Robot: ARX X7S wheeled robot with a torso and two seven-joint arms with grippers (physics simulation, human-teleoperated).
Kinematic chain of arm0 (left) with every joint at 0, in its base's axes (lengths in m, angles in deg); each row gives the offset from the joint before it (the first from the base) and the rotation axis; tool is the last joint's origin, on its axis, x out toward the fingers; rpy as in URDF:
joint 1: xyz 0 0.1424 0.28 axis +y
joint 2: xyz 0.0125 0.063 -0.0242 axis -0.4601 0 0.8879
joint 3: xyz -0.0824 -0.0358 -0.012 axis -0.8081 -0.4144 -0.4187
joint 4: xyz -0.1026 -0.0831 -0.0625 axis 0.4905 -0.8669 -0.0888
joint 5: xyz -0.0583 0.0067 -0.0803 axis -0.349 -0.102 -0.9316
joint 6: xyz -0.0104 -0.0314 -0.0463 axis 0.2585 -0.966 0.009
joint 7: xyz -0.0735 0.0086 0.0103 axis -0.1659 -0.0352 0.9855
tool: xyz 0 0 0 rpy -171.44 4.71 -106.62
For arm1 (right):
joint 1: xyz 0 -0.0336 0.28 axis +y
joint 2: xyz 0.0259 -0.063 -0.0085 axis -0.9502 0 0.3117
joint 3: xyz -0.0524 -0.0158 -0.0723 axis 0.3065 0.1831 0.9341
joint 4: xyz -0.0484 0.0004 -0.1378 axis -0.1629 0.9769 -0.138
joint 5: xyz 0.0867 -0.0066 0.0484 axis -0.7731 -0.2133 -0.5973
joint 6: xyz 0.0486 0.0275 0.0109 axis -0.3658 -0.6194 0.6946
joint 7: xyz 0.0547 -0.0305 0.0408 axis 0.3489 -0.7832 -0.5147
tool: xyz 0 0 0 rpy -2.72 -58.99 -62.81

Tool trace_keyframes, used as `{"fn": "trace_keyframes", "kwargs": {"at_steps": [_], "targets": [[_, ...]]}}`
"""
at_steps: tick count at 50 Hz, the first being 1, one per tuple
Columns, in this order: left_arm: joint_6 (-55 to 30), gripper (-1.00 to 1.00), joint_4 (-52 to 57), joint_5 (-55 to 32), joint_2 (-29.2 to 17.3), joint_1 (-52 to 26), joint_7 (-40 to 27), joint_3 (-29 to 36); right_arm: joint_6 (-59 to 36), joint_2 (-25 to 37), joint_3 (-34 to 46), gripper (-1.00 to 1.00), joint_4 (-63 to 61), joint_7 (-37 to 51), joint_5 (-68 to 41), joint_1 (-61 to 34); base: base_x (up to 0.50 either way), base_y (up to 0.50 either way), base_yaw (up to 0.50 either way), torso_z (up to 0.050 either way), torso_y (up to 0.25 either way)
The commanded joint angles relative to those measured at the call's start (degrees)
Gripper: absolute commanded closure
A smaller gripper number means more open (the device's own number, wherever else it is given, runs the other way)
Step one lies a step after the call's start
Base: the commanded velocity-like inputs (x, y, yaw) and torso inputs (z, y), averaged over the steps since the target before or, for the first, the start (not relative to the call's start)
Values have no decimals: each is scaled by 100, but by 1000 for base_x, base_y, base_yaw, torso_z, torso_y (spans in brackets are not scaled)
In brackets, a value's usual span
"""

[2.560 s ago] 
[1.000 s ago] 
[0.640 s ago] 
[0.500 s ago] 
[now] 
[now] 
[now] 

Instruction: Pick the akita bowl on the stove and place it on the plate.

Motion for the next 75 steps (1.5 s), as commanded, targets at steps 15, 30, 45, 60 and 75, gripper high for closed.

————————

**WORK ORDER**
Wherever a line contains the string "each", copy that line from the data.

**RESULT OF THE EXERCISE**
Kinematic chain of arm0 (left) with every joint at 0, in its base's axes (lengths in m, angles in deg); each row gives the offset from the joint before it (the first from the base) and the rotation axis; tool is the last joint's origin, on its axis, x out toward the fingers; rpy as in URDF:
Values have no decimals: each is scaled by 100, but by 1000 for base_x, base_y, base_yaw, torso_z, torso_y (spans in brackets are not scaled)

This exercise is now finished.